Re: Linux 4.9-rc6

From: Linus Torvalds
Date: Sun Nov 20 2016 - 18:27:30 EST


On Sun, Nov 20, 2016 at 2:27 PM, Eric Dumazet <eric.dumazet@xxxxxxxxx> wrote:
>
> Hosts with ~100,000 threads have an issue with /prov/vmallocinfo
>
> It can take about 800 usec to skip over ~100,000 struct vmap_area
> in s_start(), while holding vmap_area_lock spinlock, and therefore
> blocking fork()/pthread_create().
>
> I presume we can not switch to the rbtree (vmap_area_root)
> for /proc/vmallocinfo, because this file is seek-able, right ?

Well, the good news is that the file is root-only anyway, which means
that at least it won't have the issue that a lot of other /proc files
have had - namely being opened by random user programs or libraries.

Which means that the users of it are likely fairly limited.

Which in turn means that we can probably afford to play more games
with it. Including, for example, possibly marking it non-seekable.

Or even just limit the maximum entries we are willing to walk.

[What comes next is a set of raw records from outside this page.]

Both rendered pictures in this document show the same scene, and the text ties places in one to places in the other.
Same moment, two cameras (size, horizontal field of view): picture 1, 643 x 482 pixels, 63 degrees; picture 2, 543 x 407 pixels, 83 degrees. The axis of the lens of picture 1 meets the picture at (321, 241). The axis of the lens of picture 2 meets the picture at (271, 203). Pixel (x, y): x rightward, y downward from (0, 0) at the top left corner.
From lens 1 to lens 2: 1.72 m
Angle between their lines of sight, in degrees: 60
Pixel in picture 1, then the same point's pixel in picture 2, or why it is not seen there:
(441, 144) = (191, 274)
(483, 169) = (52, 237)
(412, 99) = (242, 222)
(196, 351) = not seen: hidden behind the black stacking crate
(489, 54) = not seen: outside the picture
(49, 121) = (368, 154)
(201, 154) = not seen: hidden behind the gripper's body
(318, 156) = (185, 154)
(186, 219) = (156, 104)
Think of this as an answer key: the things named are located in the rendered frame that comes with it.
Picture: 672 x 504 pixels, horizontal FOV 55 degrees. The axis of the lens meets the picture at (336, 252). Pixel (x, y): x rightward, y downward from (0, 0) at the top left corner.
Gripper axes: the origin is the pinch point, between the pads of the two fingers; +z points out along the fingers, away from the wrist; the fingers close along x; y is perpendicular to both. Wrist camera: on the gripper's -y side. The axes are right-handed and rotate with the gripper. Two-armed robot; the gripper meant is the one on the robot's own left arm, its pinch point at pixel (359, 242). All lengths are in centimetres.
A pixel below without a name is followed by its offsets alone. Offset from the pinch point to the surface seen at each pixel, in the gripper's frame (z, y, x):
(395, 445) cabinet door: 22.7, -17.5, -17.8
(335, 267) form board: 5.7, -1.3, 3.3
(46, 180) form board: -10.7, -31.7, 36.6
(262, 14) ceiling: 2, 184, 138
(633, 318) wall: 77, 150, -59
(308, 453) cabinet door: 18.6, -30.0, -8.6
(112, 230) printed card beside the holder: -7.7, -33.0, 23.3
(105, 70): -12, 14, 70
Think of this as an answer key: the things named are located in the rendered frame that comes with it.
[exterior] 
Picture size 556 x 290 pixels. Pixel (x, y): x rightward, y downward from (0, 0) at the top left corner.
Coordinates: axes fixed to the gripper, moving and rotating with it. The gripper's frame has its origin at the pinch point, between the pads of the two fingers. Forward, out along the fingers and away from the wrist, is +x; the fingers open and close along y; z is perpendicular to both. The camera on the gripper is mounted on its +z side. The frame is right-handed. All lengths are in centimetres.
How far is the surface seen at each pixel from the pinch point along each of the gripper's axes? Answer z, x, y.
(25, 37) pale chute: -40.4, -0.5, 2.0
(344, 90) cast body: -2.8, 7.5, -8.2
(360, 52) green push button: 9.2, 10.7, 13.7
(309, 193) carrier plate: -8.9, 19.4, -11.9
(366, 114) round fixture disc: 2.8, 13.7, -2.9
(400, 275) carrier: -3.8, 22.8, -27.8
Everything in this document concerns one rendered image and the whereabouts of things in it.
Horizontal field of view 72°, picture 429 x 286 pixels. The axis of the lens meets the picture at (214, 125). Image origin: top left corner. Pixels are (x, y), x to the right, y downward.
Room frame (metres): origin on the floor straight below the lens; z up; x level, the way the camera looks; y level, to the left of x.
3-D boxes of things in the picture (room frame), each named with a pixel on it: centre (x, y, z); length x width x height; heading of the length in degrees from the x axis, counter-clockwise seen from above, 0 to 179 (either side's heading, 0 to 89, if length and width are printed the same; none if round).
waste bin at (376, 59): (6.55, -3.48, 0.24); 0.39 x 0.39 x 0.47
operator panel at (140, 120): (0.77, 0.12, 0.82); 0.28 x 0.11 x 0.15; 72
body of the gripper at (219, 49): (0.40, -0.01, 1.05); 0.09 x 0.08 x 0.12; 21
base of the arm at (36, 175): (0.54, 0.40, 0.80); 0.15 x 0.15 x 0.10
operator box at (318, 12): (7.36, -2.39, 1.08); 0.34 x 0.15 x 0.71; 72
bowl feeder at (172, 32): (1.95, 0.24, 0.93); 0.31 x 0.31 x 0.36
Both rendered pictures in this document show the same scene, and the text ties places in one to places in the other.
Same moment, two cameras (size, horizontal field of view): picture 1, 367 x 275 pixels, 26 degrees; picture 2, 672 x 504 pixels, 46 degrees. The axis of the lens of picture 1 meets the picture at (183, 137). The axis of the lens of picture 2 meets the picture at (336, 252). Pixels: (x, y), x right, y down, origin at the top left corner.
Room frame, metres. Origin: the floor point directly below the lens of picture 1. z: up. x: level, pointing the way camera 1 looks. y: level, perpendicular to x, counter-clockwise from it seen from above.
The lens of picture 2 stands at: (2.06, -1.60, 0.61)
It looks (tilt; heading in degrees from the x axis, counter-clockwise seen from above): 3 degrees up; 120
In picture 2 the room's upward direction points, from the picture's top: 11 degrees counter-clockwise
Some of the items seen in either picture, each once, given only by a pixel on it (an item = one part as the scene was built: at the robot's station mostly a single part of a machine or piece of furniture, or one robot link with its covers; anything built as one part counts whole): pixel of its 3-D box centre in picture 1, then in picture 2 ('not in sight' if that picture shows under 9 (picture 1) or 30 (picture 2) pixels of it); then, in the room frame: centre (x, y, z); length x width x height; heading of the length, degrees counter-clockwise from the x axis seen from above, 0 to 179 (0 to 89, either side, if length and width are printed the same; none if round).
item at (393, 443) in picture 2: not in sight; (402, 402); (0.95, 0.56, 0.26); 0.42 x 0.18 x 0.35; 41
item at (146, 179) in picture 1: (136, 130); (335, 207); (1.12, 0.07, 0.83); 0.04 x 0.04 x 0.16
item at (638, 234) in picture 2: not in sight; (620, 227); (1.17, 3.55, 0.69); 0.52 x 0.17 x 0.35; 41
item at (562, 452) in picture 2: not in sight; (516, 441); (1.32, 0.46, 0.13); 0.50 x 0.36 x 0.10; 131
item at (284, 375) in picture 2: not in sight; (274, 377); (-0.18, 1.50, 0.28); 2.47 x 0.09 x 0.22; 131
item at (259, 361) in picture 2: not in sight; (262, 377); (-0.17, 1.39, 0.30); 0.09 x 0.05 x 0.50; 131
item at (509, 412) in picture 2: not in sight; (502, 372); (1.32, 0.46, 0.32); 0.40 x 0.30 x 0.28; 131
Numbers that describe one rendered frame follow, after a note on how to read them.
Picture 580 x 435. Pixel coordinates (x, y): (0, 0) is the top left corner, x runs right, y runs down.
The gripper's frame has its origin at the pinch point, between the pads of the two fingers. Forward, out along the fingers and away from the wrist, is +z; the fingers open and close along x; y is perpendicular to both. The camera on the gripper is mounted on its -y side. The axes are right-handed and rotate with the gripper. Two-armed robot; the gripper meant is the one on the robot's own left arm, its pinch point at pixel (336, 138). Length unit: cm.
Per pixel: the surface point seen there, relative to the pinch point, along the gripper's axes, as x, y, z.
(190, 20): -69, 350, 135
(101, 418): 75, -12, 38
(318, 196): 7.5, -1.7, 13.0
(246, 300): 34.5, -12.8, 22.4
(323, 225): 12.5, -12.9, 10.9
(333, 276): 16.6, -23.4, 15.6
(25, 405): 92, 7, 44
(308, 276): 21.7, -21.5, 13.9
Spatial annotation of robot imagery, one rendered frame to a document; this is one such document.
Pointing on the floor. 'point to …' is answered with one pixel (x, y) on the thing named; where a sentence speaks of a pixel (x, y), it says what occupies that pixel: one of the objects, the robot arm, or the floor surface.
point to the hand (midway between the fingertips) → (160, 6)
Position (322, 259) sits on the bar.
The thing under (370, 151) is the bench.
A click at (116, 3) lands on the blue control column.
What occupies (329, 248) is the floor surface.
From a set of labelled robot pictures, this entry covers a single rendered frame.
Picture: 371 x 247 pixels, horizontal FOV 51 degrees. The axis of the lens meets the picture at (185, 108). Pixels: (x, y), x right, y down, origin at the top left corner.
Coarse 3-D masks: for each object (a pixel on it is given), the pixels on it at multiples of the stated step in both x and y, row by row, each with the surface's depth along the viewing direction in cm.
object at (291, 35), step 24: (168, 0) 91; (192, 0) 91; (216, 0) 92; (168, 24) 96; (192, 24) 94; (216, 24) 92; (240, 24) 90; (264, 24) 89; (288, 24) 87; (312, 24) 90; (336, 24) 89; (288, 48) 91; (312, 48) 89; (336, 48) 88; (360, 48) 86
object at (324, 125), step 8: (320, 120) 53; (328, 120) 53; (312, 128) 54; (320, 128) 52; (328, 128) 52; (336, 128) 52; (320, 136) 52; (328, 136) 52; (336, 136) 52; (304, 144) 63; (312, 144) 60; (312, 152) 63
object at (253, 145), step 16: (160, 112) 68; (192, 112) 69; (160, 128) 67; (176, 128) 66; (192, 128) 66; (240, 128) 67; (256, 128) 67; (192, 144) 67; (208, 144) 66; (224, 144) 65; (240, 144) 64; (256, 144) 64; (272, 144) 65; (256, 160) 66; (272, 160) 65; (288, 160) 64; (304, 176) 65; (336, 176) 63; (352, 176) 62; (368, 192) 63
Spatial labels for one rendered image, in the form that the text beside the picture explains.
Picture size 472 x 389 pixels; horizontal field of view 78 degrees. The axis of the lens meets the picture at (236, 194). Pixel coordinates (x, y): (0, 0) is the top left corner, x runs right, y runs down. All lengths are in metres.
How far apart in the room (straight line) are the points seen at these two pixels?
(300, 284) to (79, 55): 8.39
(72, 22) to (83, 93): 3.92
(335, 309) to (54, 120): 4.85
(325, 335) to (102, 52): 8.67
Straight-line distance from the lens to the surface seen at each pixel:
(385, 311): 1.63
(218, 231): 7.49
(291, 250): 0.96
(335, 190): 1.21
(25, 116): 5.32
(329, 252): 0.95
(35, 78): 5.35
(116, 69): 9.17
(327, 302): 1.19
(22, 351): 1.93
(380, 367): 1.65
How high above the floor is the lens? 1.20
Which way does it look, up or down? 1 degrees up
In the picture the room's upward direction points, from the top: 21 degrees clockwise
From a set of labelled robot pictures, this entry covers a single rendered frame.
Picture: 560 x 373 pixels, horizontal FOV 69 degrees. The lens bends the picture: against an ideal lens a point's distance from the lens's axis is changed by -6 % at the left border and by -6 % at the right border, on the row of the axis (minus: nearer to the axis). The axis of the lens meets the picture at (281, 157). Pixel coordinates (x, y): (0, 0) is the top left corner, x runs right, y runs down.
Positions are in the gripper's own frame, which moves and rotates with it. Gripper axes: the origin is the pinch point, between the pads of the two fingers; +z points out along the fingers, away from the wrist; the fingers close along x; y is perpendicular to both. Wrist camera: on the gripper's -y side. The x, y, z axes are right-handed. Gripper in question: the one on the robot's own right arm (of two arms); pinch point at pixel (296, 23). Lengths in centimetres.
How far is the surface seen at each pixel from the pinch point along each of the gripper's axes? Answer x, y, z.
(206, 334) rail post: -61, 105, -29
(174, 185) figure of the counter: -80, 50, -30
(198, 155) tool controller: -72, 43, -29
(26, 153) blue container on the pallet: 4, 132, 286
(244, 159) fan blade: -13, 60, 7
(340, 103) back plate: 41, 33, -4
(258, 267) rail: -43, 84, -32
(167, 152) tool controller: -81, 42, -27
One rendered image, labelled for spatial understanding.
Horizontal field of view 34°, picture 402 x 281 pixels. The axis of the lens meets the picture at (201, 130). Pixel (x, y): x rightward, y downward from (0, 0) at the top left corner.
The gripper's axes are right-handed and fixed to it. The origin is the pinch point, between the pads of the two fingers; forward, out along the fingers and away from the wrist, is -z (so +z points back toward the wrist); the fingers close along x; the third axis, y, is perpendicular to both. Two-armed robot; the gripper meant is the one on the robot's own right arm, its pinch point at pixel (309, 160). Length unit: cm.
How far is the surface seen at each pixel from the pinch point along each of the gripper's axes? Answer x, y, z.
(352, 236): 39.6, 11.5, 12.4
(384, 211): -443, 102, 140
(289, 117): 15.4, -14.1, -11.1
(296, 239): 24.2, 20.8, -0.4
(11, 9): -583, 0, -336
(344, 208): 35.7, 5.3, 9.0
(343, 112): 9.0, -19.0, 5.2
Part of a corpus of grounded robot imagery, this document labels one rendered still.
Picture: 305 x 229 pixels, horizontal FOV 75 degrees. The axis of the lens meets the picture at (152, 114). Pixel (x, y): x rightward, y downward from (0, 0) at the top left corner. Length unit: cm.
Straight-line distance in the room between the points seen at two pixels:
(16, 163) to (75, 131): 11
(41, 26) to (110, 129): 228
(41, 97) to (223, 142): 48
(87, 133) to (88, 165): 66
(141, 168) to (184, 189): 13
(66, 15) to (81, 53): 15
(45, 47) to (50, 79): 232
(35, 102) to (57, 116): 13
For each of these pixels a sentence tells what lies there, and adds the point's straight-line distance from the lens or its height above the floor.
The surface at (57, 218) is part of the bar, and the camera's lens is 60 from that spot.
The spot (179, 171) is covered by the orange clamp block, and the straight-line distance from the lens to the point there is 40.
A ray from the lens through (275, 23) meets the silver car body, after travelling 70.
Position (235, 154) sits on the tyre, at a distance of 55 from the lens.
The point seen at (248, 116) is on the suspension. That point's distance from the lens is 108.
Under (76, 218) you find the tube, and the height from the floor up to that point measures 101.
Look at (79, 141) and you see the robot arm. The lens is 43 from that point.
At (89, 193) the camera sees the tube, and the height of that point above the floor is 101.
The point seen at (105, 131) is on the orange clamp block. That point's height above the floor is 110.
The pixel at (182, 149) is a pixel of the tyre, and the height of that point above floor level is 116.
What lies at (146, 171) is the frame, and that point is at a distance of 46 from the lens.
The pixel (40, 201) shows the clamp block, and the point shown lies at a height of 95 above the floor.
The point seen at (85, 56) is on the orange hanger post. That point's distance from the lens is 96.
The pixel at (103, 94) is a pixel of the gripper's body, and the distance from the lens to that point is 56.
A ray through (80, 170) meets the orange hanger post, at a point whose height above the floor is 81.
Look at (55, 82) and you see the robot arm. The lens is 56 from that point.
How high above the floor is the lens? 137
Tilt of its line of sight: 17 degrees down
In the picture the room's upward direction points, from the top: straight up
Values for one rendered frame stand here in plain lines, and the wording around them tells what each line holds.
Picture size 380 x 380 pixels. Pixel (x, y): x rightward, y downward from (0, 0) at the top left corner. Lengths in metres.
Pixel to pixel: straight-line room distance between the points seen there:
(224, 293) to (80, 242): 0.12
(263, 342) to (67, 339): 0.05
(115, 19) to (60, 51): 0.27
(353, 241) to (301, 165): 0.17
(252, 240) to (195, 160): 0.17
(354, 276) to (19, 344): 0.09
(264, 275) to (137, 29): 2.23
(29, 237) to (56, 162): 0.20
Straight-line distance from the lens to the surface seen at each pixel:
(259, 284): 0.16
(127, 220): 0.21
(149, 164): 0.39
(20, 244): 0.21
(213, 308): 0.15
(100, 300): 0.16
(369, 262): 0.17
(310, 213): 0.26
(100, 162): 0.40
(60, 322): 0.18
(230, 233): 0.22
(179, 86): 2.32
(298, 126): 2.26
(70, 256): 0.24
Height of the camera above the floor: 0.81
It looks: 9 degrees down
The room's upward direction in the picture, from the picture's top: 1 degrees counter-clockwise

Or we could decide that that file shouldn't be a seq_file at all, use
the old "one page buffer" approach that was so common for /proc files,
and make the position encode the vmalloc address in it (make the lower
PAGE_MASK bits be the offset in the line), and then we *could* just
look things up using the btree method.

Al, do you have any clever ideas?

Linus